Referiste que Ludvig Turner participou nos Ídolos suecos. Será que a banda ganhou mais exposição devido a isso?
Sim, é verdade! Mas foi, como disse, apenas Ludvig que participou. Sim, claro que tivemos mais exposição, mas nunca foi nada do género "Ludvig dos Reach está aqui connosco esta noite para cantar no Ídolos!". Mantivemos esses dois mundos separados - Ludvig cantou no Ídolos mas ele toca guitarra e faz alguns backing vocals nos Reach e nós gostamos assim. Mas não podemos negar que os quinze mil jovens de 12 anos que começaram a seguir Ludvig no Facebook e Instagram deram um impulso aos Reach. Haha!

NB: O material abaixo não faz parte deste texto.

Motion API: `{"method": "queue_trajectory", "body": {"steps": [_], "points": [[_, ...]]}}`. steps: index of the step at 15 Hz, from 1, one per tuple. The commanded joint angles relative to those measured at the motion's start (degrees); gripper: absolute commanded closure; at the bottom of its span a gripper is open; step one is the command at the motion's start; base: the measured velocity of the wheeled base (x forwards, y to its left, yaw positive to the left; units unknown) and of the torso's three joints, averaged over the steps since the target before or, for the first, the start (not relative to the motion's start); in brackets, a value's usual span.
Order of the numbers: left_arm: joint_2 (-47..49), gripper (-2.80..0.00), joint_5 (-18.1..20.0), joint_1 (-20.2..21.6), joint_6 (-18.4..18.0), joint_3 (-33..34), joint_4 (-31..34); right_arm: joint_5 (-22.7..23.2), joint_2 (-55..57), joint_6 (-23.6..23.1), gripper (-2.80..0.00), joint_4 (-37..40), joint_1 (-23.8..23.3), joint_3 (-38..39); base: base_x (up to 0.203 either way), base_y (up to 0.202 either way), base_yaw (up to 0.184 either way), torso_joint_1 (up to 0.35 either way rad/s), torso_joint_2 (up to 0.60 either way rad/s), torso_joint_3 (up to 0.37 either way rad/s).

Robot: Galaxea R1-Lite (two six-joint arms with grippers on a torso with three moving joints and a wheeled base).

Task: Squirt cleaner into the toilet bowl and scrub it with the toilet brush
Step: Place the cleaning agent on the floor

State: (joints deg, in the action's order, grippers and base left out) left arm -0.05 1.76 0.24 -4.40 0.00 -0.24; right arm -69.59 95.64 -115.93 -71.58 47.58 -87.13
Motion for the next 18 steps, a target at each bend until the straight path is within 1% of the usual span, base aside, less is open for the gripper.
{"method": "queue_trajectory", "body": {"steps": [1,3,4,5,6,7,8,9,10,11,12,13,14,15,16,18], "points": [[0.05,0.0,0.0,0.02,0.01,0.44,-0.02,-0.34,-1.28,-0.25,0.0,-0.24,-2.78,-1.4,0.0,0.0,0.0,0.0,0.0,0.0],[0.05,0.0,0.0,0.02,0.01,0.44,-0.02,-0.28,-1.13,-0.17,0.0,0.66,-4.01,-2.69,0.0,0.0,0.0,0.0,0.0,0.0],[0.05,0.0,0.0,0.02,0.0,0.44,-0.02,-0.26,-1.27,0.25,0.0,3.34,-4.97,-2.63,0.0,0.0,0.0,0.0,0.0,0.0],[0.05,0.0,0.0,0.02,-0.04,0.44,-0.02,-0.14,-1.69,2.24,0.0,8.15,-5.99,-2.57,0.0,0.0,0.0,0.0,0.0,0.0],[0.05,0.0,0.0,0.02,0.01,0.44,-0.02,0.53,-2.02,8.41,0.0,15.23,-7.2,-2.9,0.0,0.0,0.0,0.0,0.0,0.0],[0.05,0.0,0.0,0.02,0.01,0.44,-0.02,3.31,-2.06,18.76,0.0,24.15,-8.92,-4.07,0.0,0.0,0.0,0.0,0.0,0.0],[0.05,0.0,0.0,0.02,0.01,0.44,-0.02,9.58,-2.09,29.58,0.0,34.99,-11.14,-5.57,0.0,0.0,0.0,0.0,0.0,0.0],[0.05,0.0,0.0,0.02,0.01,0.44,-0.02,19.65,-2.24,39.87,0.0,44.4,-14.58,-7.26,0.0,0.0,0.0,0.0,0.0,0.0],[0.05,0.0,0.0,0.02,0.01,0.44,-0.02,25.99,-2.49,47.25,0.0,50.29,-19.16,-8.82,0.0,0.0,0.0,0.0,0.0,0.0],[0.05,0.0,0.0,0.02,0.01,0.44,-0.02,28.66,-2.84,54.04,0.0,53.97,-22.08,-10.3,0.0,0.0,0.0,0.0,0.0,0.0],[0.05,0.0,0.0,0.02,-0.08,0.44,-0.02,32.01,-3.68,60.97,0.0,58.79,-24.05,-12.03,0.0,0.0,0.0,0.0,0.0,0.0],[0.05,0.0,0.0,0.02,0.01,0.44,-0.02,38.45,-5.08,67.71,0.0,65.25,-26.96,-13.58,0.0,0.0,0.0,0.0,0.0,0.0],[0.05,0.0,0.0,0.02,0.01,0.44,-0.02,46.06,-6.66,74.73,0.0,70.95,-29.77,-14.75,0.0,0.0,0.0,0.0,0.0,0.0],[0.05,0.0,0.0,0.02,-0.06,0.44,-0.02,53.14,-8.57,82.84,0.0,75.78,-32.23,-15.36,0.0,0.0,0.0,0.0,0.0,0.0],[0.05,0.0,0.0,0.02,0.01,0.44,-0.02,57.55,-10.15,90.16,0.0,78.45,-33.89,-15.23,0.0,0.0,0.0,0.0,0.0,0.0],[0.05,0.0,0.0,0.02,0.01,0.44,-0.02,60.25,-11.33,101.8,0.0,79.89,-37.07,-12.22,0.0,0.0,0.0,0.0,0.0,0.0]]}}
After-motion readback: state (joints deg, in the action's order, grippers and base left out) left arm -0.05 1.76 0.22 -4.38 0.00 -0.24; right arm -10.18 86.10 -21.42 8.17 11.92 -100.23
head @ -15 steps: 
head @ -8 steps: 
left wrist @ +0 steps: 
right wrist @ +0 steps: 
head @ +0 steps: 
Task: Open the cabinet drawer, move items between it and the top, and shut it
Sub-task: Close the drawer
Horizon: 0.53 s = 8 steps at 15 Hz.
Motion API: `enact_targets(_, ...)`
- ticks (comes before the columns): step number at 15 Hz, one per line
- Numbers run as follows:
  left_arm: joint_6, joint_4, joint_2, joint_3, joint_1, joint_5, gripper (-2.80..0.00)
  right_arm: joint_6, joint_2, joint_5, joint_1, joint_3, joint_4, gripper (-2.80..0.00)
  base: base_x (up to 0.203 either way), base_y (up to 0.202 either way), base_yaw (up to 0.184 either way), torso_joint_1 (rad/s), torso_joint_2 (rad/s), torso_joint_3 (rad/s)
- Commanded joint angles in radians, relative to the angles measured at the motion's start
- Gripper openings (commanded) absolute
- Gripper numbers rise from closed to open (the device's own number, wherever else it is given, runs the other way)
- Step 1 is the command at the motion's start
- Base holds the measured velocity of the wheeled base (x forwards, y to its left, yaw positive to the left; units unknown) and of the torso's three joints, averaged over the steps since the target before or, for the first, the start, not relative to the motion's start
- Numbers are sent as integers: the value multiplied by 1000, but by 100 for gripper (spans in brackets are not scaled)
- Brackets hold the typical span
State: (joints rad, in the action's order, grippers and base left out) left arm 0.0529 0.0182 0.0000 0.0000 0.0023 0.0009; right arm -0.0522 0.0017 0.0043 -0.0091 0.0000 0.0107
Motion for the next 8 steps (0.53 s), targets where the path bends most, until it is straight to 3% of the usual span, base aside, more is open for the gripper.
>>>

É curioso, porque em Portugal, se não tiveres um estilo pop, não tens qualquer hipótese neste tipo de concursos…
A sério? Bem, na Suécia isso não é novidade, tu sabes. Aposto que todos conhecemos Erik Grönwall, certo? A Suécia estabeleceu-se recentemente como uma espécie de Meca do rock n roll e acho que não consigo contar pelos dedos quantas grandes bandas que estão aí e que são oriundas da Suécia. Portanto, sempre que um ícone de rock n roll aparece na grande comunicação social na Suécia eles obtêm uma grande resposta. Quero dizer, tu podes tentar negar mas todos nós sabemos que as mulheres adoram o misterioso rockeiro de cabelos compridos com uma guitarra. E Ludvig tornou isso bastante óbvio já que foi o único rapaz que chegou à final four.

Por que razão o vosso primeiro single, Black Lady não foi incluído no álbum?
Tínhamos assinado por outra editora quando gravamos Black Lady e foi essa a razão pela qual não a incluímos no álbum.

O artwork do disco é bastante simples. Não temem que possa passar despercebido no meio de toneladas de lançamentos diários?
Nunca tivemos quaisquer tipo de preocupações com isso. Fizemos o projeto com um bom amigo nosso, Morgan Hassel, com quem trabalhamos antes em algumas sessões de fotografia. Ele também nos ajudou com os vídeos de Black Lady e Wake Me Up. Queríamos um design "fresco" e porreiraço e que também fosse possível trabalhar em t-shirt e ele surgiu com essa ideia e todos nós pensamos "yeah! That rocks!". É triste dizer, mas atualmente os álbuns não têm o mesmo valor como tinham antes, tu sabes. Antes as capas dos álbuns eram artísticas e variadas porque as pessoas os colecionavam. Hoje tens de pensar de forma diferente, novas formas, onde tens que te adaptar à forma como a tua música surge em diferentes comunidades e sites como Facebook, iTunes e Spotify. Quando vês Reach Out To Rock, vês Reach Out To Rock, se é que me entendes.

E a partir de agora tocar muito, suponho. O que têm programado? Alguns festivais importantes?
Nada planeado para o verão, mas estamos sempre à procura de shows, embora nada esteja agendado até agora. Depois, no outono, teremos uma tournée com os Eclipse. Começa na Dinamarca em setembro e termina na Alemanha em outubro. Com essa tournée vamos chegar a muita gente, visitar muitos países e ver muitas cidades porreiras. Infelizmente, não vamos a Portugal, mas estamos a trabalhar nisso! Já fizemos o Reino Unido, agora vamos fazer a parte norte da Europa e em breve iremos mais para o sul.

Muito obrigado, David! Foi um prazer fazer esta entrevista. Queres acrescentar mais alguma coisa?
De todos nós - foi um prazer! Gostaríamos de agradecer a ti e aos teus leitores e para todos vocês que apoiam os Reach e gostam da nossa música - você são os melhores! Lembre-se de Reach Out To Rock agora!